**WHAT THE EXERCISE ASKS**
Beginning with the line that contains "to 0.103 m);" and concluding with the final line of the listing below, output each line exactly, and only those lines.

**DATA FOR THIS TASK**
BEGIN

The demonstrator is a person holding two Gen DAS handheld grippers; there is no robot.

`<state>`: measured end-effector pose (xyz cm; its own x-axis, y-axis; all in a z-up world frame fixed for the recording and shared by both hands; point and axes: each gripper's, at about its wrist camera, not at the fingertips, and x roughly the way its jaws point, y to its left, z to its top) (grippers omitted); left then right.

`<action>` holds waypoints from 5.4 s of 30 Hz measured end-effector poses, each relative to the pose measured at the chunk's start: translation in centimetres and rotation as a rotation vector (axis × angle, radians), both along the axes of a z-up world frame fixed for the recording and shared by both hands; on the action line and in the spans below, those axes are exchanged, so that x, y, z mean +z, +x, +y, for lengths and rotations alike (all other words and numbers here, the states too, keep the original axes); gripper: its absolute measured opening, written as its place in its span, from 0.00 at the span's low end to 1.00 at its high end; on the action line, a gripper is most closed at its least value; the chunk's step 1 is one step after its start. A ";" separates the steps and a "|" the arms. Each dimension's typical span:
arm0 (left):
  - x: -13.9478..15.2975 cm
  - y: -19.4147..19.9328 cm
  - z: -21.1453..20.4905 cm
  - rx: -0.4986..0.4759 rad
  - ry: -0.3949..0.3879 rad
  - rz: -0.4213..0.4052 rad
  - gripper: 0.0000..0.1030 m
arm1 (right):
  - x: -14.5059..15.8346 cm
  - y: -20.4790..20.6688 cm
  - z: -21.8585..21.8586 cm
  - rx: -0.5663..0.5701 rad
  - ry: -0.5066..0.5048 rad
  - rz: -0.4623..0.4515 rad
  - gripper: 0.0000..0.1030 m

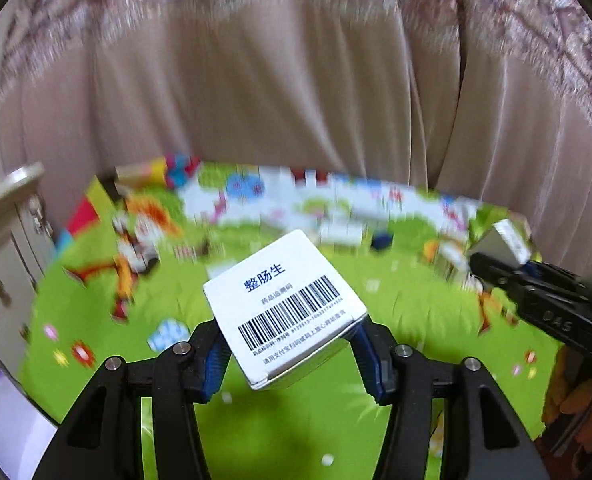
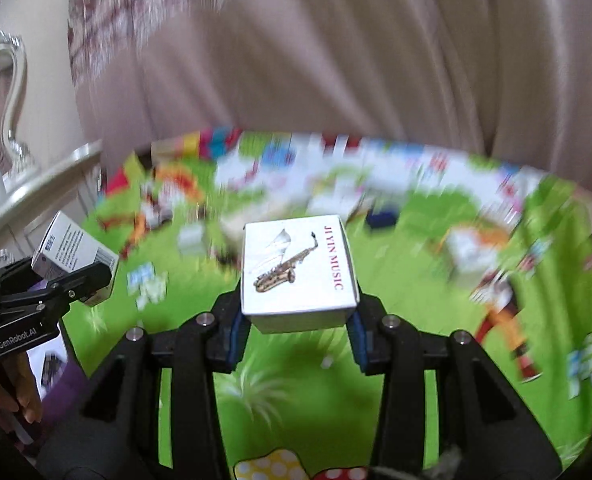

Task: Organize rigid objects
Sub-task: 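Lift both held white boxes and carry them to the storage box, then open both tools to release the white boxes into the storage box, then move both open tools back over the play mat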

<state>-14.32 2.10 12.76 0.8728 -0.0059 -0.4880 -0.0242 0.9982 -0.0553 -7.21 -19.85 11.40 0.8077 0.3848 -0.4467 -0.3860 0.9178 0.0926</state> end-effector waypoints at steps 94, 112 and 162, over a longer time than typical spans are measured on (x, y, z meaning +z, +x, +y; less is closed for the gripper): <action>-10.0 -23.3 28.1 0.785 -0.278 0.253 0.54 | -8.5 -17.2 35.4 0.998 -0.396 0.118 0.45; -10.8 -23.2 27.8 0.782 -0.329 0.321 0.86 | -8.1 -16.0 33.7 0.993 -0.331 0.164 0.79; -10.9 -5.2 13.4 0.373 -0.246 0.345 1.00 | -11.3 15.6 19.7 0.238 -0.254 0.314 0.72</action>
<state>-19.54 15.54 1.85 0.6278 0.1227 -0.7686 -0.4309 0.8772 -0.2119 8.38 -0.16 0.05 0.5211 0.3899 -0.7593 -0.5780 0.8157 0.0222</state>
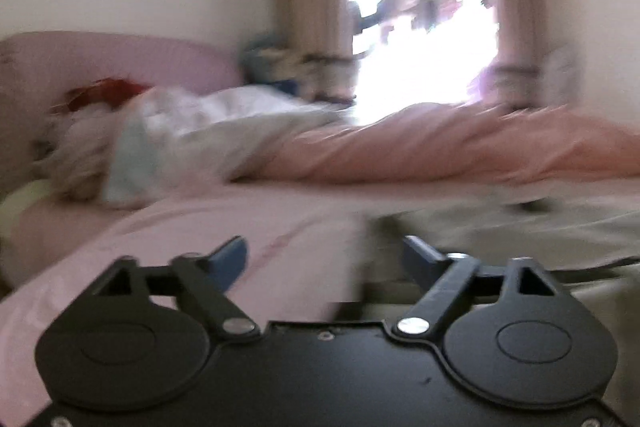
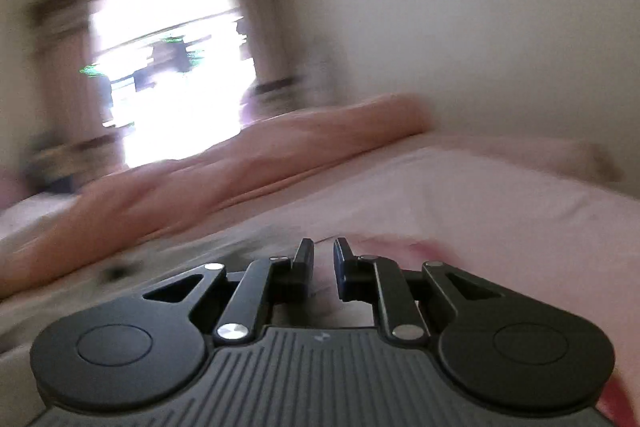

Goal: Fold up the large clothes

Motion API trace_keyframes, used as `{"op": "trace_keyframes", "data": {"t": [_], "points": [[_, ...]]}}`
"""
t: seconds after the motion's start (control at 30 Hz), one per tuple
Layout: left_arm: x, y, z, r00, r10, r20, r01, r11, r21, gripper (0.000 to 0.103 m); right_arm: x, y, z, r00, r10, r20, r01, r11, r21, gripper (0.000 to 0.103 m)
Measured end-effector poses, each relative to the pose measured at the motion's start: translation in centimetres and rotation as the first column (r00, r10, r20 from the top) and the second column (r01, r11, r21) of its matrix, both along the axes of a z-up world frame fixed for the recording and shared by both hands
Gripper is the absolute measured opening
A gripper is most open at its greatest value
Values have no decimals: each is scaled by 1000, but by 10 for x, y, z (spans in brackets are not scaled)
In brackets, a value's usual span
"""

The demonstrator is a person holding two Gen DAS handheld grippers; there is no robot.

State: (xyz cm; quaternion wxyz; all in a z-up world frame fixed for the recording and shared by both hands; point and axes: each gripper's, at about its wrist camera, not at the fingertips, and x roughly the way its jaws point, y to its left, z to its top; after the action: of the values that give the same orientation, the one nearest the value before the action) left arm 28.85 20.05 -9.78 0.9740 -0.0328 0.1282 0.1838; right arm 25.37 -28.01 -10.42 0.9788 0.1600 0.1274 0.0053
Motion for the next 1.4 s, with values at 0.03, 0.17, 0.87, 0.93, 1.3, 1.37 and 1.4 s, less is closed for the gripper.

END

**OUTPUT FOR THIS EXERCISE**
Layout: left_arm: x, y, z, r00, r10, r20, r01, r11, r21, gripper (0.000 to 0.103 m); right_arm: x, y, z, r00, r10, r20, r01, r11, r21, gripper (0.000 to 0.103 m)
Measured end-effector poses, each relative to the pose measured at the motion's start: translation in centimetres and rotation as the first column (r00, r10, r20 from the top) and the second column (r01, r11, r21) of its matrix, both along the axes of a z-up world frame fixed for the recording and shared by both hands
Gripper is the absolute measured opening
A gripper is most open at its greatest value
Values have no decimals: each is scaled by 1000, but by 10 for x, y, z (spans in brackets are not scaled)
In brackets, a value's usual span
"""

The demonstrator is a person holding two Gen DAS handheld grippers; there is no robot.

State: (xyz cm; quaternion wxyz; all in a z-up world frame fixed for the recording and shared by both hands; point and axes: each gripper's, at about its wrist camera, not at the fingertips, and x roughly the way its jaws point, y to its left, z to its top; after the action: of the values that give the same orientation, the one nearest the value before the action) left arm 28.85 20.05 -9.78 0.9740 -0.0328 0.1282 0.1838; right arm 25.37 -28.01 -10.42 0.9788 0.1600 0.1274 0.0053
Motion for the next 1.4 s, with values at 0.03, 0.17, 0.87, 0.93, 1.3, 1.37 and 1.4 s, less is closed for the gripper.

Nothing further belongs to this answer.